The One Way To Tell You're Having Body Posi Sex
"I'll definitely take the story about how to have body positive sex," I told my editor as she handed out some possible assignments for the week ahead. At the time, I thought it would be relatively simple for me, a body positive writer and enthusiastic sex-haver, to come up with a million different ways to know that the sex you're having is in alignment with your body positive identity. When I sat down and started to brainstorm, however, it suddenly became clear that identifying the tenants of body positive sex was going to be a lot harder than I had thought.
First and foremost, I realized that writing something that could potentially reinforce the idea that you might be having sex The Wrong Way was not in line with my own views. From where I stand, there is no one way to tell if you're having The Right Sex, body positive or otherwise. Sex is such a nuanced, individualized experience, and yet another article about what you should or should not be looking out for during intercourse could do more harm than good. In other words, those old issues of Cosmopolitan have got that area covered.
But there was more gnawing at me than that. In addition to my discomfort with the idea that anyone should be checking off boxes during sexual experiences, I wasn't quite sure that I was having body positive sex, whatever that even means, myself.
Friends who know me well, and partners who have known me in the biblical sense (LOLZ) likely understand that I have never been particularly prudish or self-conscious in the bedroom, despite the fact that my plus size body sometimes tells me I should be. All the lights off, a flowing negligee to cover up my "problem" areas, and a guy who's probably only doing this because he feels sorry for me: Those are the narratives of fat girl sex that society would have us believe and perpetuate.

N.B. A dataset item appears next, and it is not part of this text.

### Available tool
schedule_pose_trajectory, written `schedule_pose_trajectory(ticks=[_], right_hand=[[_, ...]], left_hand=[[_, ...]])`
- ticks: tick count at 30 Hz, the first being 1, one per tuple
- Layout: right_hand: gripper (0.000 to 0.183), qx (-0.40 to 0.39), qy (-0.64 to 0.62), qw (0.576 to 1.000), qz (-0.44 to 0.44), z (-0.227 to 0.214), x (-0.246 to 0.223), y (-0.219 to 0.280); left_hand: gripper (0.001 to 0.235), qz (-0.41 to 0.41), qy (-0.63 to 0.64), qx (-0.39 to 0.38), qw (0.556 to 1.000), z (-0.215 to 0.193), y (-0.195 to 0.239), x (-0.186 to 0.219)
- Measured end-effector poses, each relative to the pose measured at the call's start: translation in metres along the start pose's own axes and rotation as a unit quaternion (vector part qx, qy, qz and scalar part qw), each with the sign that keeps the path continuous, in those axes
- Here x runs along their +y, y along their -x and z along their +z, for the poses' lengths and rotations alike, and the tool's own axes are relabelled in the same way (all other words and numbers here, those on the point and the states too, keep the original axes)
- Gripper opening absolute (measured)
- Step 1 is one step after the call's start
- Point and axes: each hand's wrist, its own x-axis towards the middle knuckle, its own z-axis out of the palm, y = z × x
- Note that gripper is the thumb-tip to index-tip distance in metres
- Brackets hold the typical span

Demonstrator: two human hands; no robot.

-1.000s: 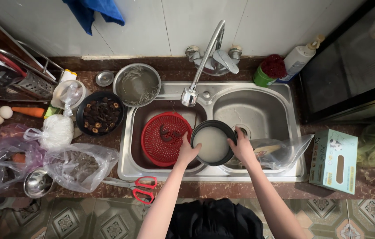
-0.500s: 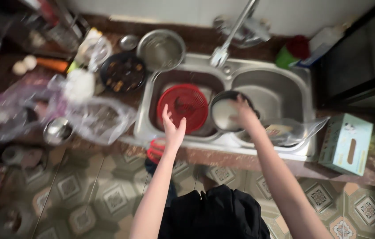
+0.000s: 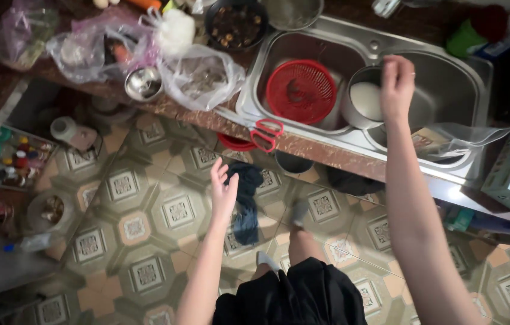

In spite of that, I've found confidence in the empowerment of the women who have cum before me, and for years, I let that confidence show in the bedroom. This, combined with the fact that like any other young horn-dog (or should I say, horn-pup), I like sex (lots of it, in all manner of incarnations and with all different kinds of people) has meant that the experience has always felt predominantly positive. In my younger years, I never had time to worry about whether or not the sex I was having was body positive, because I was too busy having sex to figure out how I felt about it or why I felt the way I did.
I'm a little older now and a little more subdued in the bedroom. I also have a longterm boyfriend who I've lived with for three years, and as such our sex life has transformed into the type of thing they make fun of in the movies but that is actually really great: Respectful, less absurdly urgent than it used to be, and only when we aren't distracted by our books or Netflix. In other words, bliss.
Still, in recent months, I haven't been enjoying sex as much. Despite the fact that women are "supposed" to achieve supreme confidence and comfort with their bodies as they age, I've found myself more worried about it than ever. More and more, I see myself slowly reaching my hand down towards the sheets, pulling them over me to hide my body. I let the lights stay off and my clothes stay on, and I don't feel like I can let myself entirely enjoy the moment. Once or twice, I've even said "don't look" to my boyfriend when I felt his eyes lingering on my midsection for too long.
So as I sat down to write an article meant to tell readers about what body positive sex should look like, it dawned on me: Body positive sex isn't actually about sex at all. It's about how you feel about yourself while you're having it.
Body positive doesn't have to be about leaving the lights on, or going fully nude, or allowing your partner to touch your body in places that would normally make you feel uncomfortable. It doesn't have to be about finding out what your partner likes and mastering it, or asking them to find out what pleases you (although both of those discussions are highly recommended).
These things are simply preferences you have about sex, and they can absolutely be independent to how you feel about yourself. Someone with the utmost self-love and admiration for their bodies can prefer to fuck with the lights off, just like a self-conscious person might find empowerment in disengaging by letting their asses fly about wildly in a well-lit, mirrored room.
So like nobody can tell you what you should or shouldn't expect or look for during sex, no one can dictate how you feel about yourself by the way you're having it. There is no magic formula, and you won't be able to determine the presence of a body positive sex life by checking off a bunch of boxes. If you want to have body positive sex, you've simply got to figure out how to be a more body positive person.
And just like sex, there's no wrong way to do that either. You might make progress with yourself and see it manifest in the bedroom, and then realize that the next day you're right back to where you started. That's the nature of this seemingly-endless journey to total self acceptance, and thus the nature of totally self-loving sex.
If you've already arrived at that point, congratulations. But if not, just know that plenty of other people are right there with you, each of us trying to, well, get off on ourselves first.